10 de marzo | Día del Guitarrista
Hay instrumentos que acompañan la música. Y hay otros que directamente cuentan la historia de los pueblos. La guitarra pertenece, sin dudas, a este último grupo.
Cada 10 de marzo se celebra el Día del Guitarrista, una fecha que invita a reconocer a quienes, con seis cuerdas y una enorme sensibilidad, han sabido poner sonido a nuestras emociones más profundas. La efeméride se conmemora en homenaje al nacimiento de Norberto “Pappo” Napolitano, una de las guitarras más influyentes del rock argentino, cuya potencia y estilo dejaron una marca imborrable en la historia de nuestra música.

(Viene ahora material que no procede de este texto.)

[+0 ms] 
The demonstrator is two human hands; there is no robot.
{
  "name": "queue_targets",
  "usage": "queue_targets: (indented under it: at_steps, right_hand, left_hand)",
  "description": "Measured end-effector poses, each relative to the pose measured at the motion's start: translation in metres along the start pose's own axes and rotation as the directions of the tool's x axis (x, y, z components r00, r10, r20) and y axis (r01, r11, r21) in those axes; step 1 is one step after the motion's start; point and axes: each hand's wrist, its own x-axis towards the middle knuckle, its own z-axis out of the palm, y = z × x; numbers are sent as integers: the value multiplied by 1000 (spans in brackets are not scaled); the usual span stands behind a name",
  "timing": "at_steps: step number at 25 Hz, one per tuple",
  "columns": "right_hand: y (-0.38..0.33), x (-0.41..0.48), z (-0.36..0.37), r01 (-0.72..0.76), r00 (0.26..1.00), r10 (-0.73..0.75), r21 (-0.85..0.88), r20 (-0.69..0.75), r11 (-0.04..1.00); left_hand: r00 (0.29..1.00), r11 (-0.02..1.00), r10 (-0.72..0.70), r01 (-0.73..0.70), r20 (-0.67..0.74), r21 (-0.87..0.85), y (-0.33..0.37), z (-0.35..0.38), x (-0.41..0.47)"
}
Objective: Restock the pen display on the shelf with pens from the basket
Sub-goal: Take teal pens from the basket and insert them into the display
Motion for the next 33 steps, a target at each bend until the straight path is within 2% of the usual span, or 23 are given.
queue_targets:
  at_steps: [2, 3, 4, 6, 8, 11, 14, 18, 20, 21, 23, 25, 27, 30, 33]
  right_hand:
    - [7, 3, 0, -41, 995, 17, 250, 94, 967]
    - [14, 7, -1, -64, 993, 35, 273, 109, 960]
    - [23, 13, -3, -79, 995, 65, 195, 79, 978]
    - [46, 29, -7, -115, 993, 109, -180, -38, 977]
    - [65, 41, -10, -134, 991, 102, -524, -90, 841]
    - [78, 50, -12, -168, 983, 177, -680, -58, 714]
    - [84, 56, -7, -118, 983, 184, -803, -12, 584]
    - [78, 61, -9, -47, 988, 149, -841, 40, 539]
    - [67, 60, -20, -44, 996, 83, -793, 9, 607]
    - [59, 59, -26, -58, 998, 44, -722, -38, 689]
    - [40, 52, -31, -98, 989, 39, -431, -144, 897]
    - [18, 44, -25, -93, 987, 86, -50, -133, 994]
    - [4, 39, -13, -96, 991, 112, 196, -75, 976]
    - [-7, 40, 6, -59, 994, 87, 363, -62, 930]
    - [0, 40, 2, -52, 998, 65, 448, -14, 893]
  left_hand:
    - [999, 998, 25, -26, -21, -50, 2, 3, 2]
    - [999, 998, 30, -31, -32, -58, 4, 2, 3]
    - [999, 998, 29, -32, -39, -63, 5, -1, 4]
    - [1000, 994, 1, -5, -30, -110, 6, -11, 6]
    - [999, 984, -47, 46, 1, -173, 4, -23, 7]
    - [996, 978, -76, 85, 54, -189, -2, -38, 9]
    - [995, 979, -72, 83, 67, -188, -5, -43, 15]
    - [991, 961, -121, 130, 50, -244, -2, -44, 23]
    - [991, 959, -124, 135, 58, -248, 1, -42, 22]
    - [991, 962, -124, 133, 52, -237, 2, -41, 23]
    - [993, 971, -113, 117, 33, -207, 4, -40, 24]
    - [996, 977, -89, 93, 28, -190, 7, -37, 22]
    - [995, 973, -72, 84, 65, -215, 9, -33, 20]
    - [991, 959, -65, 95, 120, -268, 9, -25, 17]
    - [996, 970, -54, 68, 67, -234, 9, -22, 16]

Pero la guitarra no es solo un instrumento: es memoria, identidad y cultura.
En Argentina, su presencia atraviesa todos los géneros. Desde el rasguido criollo que acompaña el folclore de nuestras montañas y llanuras, hasta el pulso urbano del tango y la milonga que nació en los patios y arrabales. La guitarra ha sido compañera de peñas, fogones, serenatas y escenarios, llevando historias de amor, de lucha, de nostalgia y de celebración.
También fue protagonista de otras revoluciones musicales. En el rock nacional se transformó en grito generacional, en rebeldía y en poesía eléctrica. Allí, guitarristas como Pappo llevaron el instrumento a una dimensión potente y visceral, convirtiendo cada riff en un sello personal que marcó a generaciones.
Quizás por eso su magia es tan universal: no distingue estilos ni fronteras. Puede ser criolla, eléctrica, clásica o popular. Puede sonar en una peña, en un teatro, en una esquina de barrio o en un gran estadio. Siempre encuentra la manera de emocionar.
Detrás de cada guitarrista hay horas de práctica, de búsqueda y de amor por la música. Pero también hay algo más profundo: el deseo de transmitir lo que las palabras muchas veces no alcanzan a decir.
Hoy celebramos a quienes hacen hablar a la guitarra. A los maestros consagrados y a los jóvenes que empiezan a descubrir sus acordes. A los que llenan escenarios y a los que tocan para amigos alrededor de una mesa.
Porque mientras exista una guitarra sonando, seguirá viva una parte esencial de nuestra cultura.
Y en cada cuerda vibrará, una vez más, la historia musical de nuestro pueblo.